## What to do
Check the lines of the listing below for the word "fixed", and state only how many have it.

__________

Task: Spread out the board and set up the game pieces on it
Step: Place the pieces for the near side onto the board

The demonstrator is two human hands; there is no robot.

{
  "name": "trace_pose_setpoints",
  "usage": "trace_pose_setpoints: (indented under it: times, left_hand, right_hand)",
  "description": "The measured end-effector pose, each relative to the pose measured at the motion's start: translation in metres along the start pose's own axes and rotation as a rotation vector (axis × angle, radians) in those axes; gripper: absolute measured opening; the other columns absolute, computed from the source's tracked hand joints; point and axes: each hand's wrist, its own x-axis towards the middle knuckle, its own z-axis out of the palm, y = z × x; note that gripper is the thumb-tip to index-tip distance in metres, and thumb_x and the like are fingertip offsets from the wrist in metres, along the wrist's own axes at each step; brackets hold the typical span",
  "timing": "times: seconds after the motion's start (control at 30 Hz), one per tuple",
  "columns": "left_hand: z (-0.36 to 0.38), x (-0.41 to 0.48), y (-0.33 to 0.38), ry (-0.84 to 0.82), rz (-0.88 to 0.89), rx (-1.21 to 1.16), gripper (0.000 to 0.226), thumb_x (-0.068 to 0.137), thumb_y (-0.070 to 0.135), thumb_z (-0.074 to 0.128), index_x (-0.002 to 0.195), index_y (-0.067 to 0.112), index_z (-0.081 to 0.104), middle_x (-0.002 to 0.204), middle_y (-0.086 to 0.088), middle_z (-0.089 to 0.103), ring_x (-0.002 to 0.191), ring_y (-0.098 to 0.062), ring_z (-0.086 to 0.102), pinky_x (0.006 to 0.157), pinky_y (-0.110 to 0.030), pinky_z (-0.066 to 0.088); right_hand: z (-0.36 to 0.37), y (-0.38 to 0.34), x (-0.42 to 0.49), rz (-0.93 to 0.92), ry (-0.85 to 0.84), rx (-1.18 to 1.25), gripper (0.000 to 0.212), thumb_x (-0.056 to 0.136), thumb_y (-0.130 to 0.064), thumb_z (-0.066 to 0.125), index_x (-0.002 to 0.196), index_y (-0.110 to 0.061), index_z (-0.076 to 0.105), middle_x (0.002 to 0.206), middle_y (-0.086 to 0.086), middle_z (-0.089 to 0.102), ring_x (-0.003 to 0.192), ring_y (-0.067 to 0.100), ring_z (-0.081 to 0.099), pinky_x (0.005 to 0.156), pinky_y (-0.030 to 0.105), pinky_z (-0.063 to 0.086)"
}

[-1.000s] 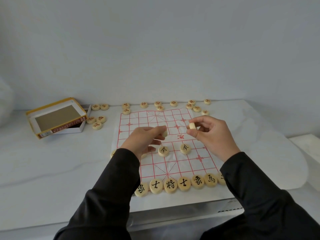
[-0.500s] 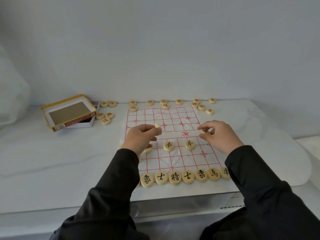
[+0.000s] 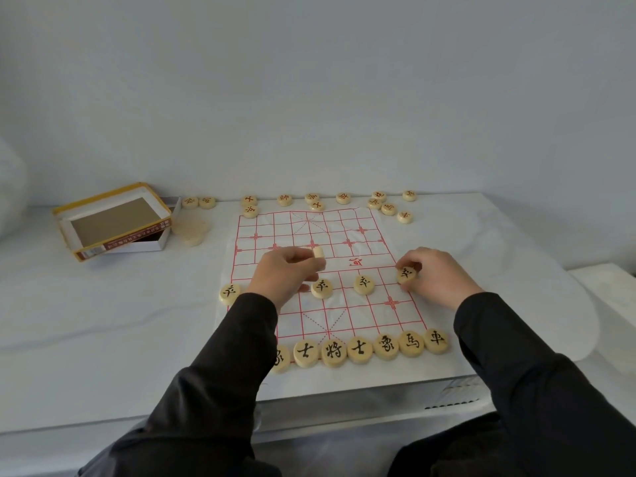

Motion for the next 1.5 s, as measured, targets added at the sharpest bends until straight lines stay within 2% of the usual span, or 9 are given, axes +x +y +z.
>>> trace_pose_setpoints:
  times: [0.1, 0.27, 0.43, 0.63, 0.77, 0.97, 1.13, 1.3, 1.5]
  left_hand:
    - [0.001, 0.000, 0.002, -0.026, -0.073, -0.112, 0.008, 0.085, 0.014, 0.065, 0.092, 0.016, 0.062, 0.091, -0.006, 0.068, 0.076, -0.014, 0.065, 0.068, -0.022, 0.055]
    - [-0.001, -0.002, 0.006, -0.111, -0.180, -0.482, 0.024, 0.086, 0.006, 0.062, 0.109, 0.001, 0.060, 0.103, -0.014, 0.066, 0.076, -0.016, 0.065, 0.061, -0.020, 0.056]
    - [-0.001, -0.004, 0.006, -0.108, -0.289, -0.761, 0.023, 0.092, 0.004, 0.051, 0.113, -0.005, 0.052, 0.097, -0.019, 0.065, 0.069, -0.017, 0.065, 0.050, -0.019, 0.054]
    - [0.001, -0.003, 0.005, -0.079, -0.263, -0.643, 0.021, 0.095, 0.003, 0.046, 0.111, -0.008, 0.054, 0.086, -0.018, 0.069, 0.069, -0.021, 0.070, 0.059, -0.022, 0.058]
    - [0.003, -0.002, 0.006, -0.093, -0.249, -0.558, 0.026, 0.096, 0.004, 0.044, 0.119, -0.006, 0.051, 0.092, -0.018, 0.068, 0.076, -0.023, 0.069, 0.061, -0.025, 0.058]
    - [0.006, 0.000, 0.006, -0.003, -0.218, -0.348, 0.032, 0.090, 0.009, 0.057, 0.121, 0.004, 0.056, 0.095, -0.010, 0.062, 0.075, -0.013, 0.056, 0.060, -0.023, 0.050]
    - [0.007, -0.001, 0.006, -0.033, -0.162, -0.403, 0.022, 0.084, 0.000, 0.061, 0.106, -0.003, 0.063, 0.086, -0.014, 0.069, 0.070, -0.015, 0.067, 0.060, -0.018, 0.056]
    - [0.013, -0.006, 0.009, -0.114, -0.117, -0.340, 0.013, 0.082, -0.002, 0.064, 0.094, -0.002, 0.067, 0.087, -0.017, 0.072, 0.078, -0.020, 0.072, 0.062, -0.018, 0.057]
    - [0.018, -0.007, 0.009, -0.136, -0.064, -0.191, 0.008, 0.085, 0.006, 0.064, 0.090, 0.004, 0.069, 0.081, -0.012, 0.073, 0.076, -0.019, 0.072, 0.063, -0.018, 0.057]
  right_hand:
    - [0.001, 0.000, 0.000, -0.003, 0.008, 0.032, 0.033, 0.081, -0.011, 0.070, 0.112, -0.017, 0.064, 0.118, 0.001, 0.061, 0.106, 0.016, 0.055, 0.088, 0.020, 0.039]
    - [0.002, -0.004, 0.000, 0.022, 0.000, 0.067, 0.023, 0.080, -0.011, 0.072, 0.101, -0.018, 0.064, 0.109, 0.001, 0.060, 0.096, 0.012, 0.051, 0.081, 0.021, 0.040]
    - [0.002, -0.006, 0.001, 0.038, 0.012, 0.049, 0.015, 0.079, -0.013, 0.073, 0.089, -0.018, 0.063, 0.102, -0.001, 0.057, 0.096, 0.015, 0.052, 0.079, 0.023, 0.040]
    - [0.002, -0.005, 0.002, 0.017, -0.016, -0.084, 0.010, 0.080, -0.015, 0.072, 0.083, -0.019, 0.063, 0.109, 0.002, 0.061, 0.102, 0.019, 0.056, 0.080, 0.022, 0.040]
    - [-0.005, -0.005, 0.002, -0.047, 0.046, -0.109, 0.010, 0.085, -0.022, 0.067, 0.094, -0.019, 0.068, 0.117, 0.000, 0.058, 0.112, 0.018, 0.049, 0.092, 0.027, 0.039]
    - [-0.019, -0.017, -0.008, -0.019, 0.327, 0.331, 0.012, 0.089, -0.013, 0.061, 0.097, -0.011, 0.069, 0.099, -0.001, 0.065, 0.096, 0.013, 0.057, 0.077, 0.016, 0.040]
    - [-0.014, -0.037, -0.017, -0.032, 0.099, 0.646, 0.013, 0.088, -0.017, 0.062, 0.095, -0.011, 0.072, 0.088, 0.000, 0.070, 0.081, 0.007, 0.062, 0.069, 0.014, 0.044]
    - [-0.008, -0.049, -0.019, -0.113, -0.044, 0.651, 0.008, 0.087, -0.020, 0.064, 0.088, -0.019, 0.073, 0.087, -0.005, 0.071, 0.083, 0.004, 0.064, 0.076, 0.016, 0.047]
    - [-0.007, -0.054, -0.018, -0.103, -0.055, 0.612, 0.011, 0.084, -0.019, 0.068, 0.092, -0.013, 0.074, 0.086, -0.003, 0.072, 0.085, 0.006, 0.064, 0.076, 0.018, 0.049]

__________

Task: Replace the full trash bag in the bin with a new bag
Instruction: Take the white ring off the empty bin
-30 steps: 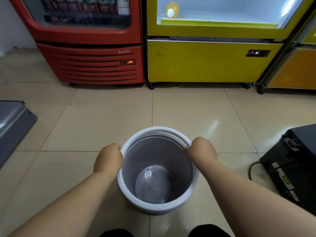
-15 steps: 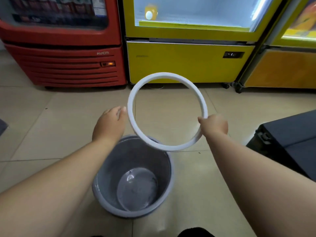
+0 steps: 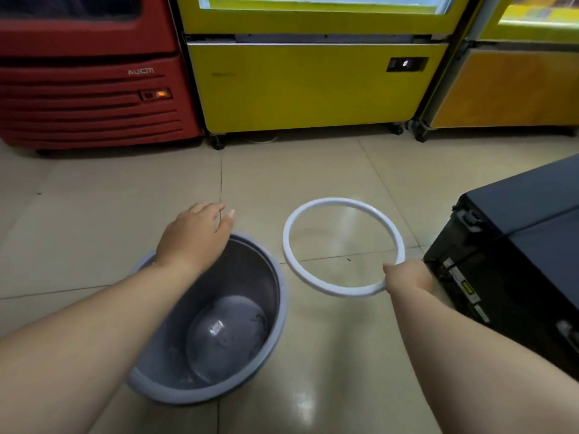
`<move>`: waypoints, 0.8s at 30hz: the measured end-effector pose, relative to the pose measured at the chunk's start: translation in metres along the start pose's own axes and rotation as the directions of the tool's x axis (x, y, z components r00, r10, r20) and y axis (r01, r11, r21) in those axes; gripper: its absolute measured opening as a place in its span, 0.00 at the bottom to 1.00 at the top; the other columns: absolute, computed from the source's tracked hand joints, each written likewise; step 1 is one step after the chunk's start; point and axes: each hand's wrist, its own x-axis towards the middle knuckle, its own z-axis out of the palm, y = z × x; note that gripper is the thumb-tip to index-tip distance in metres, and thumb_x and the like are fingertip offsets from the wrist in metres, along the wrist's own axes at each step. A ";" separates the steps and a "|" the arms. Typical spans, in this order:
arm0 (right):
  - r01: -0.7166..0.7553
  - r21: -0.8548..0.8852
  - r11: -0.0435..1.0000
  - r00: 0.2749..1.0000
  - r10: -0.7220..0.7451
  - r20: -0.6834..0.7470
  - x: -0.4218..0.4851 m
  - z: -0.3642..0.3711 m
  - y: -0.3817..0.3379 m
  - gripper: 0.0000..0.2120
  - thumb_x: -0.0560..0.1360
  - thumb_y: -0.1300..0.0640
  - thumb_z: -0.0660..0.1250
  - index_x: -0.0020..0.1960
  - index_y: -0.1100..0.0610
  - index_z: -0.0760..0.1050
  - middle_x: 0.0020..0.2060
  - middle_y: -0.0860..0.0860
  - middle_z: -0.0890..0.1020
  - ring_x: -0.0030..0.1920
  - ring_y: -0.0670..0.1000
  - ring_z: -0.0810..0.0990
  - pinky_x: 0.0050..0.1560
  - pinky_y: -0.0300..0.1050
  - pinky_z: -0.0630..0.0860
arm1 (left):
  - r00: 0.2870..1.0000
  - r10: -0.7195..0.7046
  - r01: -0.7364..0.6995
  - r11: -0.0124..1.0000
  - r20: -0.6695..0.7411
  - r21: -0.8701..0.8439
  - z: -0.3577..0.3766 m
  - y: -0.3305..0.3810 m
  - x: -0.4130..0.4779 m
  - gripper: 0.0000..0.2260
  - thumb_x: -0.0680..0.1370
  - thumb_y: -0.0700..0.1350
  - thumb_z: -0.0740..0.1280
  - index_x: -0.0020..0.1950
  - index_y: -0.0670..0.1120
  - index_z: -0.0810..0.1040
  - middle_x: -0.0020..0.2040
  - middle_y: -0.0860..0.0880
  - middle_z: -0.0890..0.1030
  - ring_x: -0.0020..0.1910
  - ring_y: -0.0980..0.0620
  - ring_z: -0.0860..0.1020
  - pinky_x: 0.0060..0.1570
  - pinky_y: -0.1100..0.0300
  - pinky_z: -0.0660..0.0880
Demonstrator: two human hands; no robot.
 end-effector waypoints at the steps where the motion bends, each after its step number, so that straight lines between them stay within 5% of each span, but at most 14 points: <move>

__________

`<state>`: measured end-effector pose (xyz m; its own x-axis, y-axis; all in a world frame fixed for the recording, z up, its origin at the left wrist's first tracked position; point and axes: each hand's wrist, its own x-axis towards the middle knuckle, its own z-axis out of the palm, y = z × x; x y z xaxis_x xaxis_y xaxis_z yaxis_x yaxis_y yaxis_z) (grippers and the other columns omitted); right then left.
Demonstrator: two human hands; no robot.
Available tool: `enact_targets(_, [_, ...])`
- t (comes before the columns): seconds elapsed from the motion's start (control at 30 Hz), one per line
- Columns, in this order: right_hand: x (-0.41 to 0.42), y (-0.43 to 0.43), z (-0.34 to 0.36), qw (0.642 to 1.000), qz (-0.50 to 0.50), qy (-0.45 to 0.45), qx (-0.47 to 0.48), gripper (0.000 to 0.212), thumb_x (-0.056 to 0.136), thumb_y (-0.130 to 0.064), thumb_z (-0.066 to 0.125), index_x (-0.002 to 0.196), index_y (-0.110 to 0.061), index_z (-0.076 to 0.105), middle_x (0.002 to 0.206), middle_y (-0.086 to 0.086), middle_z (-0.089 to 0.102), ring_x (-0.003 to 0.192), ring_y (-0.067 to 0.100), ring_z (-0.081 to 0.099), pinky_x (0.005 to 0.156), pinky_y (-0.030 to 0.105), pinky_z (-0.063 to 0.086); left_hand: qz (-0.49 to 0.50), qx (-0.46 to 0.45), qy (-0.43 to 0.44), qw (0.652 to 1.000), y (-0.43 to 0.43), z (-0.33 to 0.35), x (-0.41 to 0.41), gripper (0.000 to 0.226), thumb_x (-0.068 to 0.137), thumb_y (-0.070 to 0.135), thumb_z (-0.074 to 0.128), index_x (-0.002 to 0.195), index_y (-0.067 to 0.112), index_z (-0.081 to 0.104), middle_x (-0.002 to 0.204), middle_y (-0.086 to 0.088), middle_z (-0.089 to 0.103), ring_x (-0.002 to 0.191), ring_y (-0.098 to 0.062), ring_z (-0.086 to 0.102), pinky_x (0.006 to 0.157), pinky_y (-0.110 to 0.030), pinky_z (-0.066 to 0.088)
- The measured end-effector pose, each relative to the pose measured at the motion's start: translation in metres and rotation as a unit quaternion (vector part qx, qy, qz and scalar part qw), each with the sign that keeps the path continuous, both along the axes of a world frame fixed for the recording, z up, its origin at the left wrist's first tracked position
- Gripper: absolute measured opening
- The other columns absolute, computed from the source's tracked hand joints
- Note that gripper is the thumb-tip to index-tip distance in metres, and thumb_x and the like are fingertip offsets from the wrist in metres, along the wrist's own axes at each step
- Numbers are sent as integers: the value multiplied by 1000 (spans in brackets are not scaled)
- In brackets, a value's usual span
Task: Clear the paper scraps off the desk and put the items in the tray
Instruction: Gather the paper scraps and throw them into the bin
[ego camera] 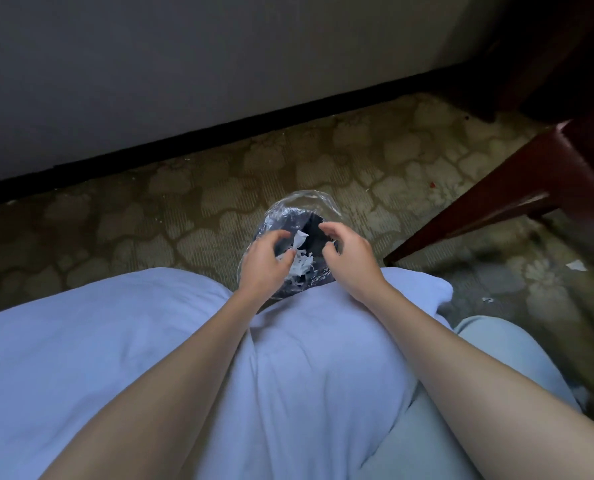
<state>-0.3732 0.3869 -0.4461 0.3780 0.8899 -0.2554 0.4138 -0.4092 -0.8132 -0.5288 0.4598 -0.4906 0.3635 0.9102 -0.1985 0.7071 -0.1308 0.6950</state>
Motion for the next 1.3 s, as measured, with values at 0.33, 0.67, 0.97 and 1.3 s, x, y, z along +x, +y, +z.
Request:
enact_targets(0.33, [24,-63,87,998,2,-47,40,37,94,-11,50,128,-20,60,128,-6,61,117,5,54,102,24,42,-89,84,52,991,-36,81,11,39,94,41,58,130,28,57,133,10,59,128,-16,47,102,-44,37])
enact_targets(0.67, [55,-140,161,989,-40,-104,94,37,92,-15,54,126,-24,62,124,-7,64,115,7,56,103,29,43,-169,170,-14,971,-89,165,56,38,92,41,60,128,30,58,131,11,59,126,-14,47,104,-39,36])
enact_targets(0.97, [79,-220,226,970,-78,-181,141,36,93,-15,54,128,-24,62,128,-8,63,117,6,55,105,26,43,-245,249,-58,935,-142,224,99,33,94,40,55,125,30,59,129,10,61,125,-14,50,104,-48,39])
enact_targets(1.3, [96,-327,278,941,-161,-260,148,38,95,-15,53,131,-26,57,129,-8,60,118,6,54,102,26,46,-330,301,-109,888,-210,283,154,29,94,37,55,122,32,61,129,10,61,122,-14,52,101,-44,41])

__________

## Answer to the exercise
2